◆ YOUR GOAL
Since only part of the material below is wanted, output exactly the lines from the one with "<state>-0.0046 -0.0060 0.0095" up to and including the one with "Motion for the".

##### DATASET CONTENT

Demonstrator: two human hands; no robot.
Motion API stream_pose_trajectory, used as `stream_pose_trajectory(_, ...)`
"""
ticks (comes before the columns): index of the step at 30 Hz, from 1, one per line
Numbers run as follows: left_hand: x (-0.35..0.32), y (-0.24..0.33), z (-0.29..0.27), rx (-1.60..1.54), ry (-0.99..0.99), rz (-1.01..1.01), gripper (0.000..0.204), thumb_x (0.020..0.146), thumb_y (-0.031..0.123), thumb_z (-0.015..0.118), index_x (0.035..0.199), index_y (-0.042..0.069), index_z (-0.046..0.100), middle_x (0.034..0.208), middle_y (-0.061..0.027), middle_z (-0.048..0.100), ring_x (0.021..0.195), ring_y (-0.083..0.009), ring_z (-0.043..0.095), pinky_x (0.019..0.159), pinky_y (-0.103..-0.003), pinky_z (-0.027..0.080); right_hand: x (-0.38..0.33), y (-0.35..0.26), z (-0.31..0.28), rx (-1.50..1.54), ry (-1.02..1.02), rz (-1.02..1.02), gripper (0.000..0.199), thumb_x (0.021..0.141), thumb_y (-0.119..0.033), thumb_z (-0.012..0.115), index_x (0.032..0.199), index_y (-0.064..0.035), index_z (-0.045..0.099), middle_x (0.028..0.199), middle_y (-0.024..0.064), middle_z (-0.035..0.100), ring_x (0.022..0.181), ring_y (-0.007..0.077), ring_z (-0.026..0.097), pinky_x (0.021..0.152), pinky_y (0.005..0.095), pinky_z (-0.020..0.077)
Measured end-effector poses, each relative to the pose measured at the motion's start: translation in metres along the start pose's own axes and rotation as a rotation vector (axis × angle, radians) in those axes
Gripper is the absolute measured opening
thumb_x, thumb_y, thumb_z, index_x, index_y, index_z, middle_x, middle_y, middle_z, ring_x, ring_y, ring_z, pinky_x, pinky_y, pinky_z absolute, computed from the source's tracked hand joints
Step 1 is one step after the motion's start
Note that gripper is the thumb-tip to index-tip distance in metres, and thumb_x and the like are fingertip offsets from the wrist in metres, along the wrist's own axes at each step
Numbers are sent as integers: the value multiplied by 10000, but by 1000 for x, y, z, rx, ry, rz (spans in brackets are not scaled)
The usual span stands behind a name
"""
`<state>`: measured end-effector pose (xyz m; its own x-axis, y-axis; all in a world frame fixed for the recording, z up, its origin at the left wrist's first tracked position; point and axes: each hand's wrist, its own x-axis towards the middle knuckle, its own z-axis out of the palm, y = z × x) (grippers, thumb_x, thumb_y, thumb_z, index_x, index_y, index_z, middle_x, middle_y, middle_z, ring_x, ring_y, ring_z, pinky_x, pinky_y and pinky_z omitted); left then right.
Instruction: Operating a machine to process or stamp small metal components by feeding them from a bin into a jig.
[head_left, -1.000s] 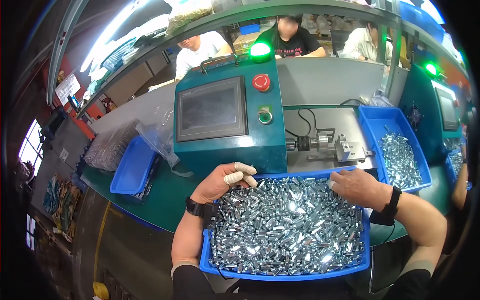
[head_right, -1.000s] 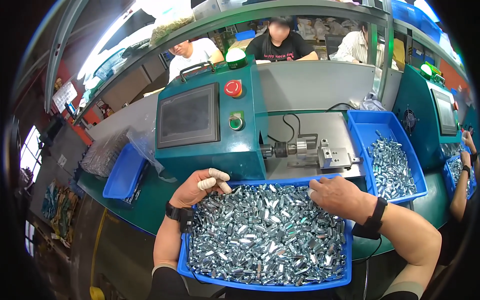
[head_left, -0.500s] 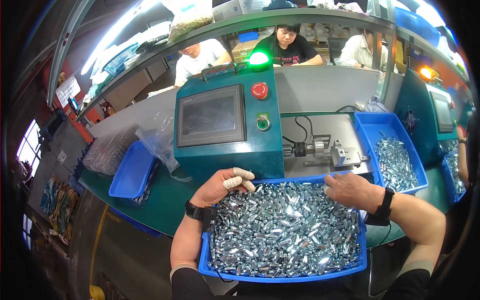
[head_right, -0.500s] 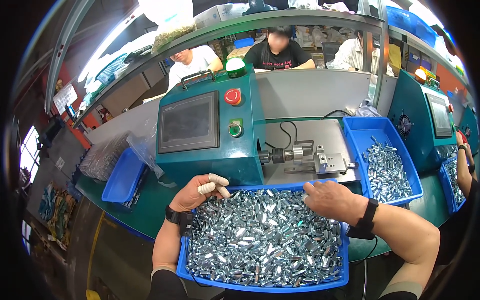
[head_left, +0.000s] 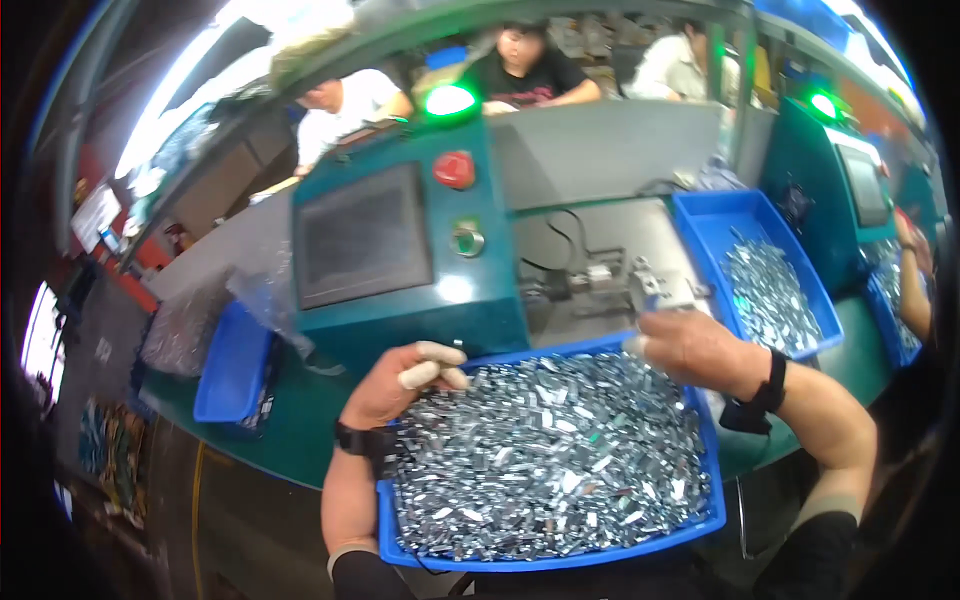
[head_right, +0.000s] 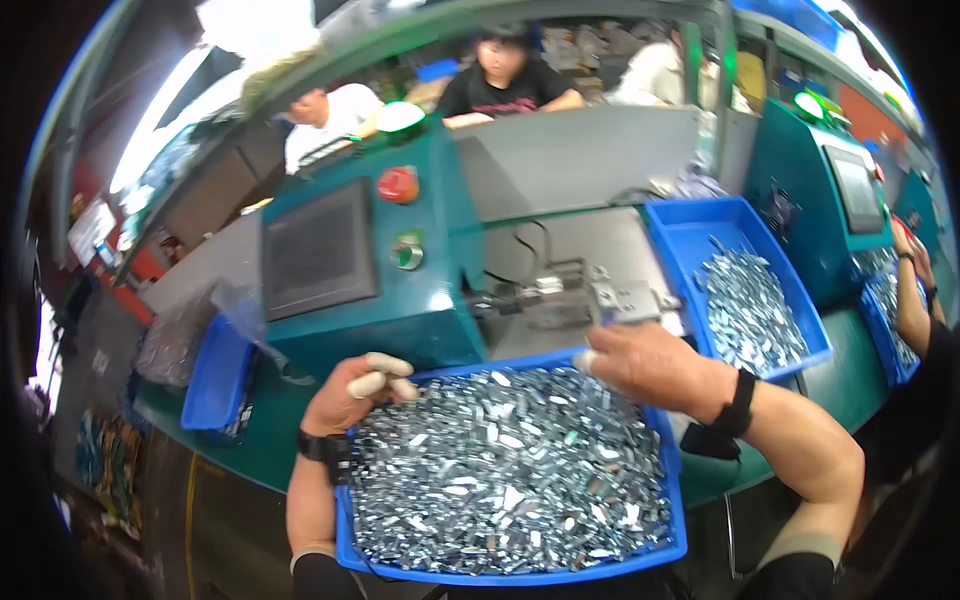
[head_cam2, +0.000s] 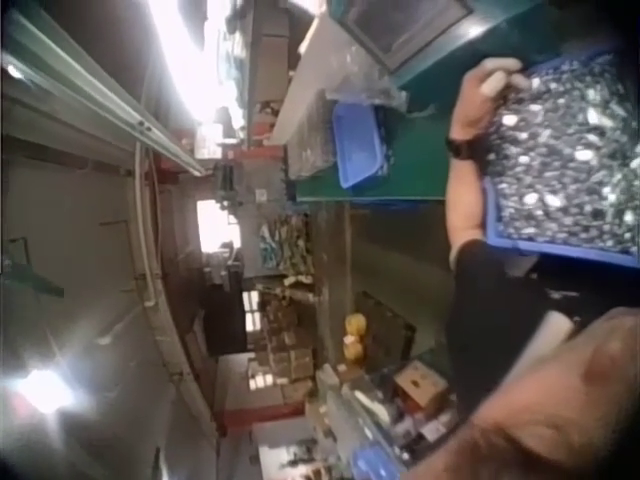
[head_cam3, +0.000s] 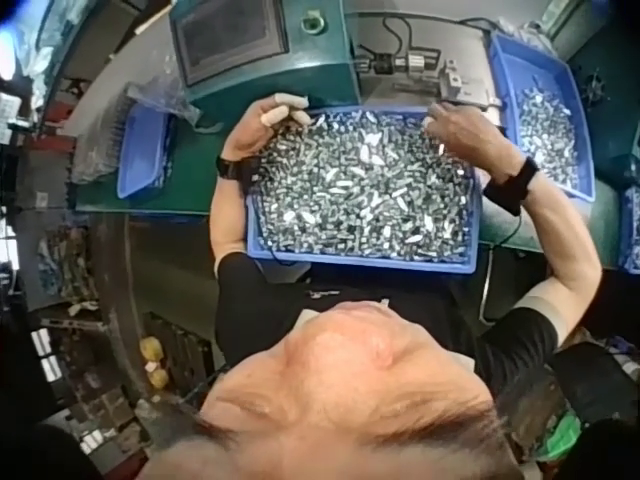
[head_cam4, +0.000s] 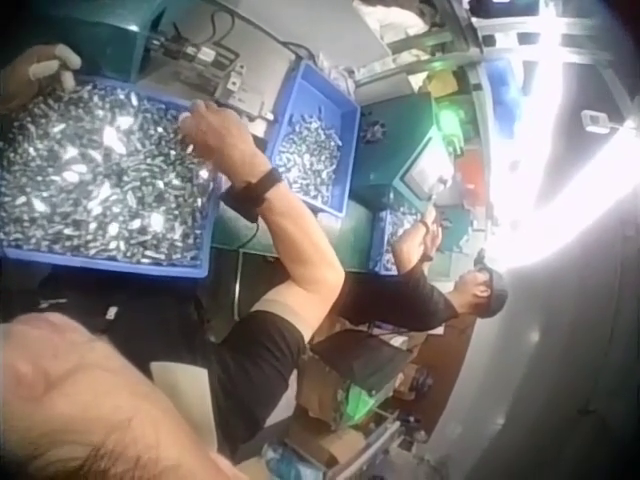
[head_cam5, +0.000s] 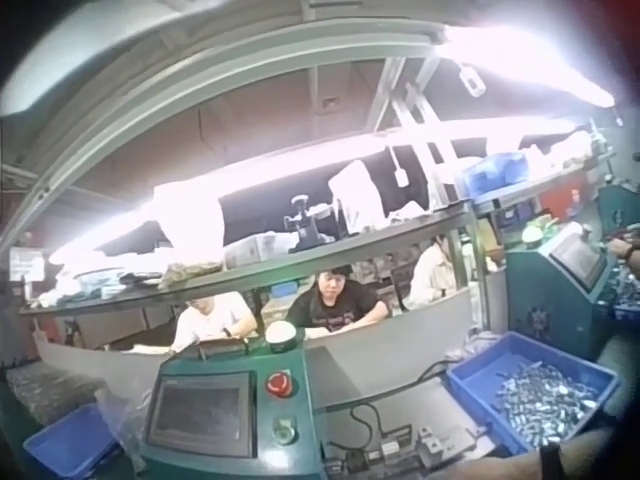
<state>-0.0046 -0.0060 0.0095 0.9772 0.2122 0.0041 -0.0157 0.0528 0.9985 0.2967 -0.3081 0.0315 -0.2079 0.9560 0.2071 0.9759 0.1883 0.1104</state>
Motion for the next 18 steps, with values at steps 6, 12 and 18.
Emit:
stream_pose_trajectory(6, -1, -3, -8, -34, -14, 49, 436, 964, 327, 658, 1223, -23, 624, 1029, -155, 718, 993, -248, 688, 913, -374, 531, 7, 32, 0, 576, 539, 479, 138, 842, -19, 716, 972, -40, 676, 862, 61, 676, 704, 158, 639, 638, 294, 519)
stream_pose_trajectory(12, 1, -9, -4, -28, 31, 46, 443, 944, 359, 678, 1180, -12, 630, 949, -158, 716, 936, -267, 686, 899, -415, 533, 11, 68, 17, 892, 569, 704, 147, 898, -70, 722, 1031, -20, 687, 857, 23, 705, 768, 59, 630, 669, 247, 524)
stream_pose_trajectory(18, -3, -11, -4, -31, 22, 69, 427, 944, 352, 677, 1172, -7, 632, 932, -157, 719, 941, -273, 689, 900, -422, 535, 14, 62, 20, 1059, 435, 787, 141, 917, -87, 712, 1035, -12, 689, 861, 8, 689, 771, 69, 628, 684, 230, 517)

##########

◆ ANSWER FOR THIS EXERCISE
<state>-0.0046 -0.0060 0.0095 0.9772 0.2122 0.0041 -0.0157 0.0528 0.9985 0.2967 -0.3081 0.0315 -0.2079 0.9560 0.2071 0.9759 0.1883 0.1104</state>
Motion for the next 18 steps, with values at steps 6, 12 and 18.

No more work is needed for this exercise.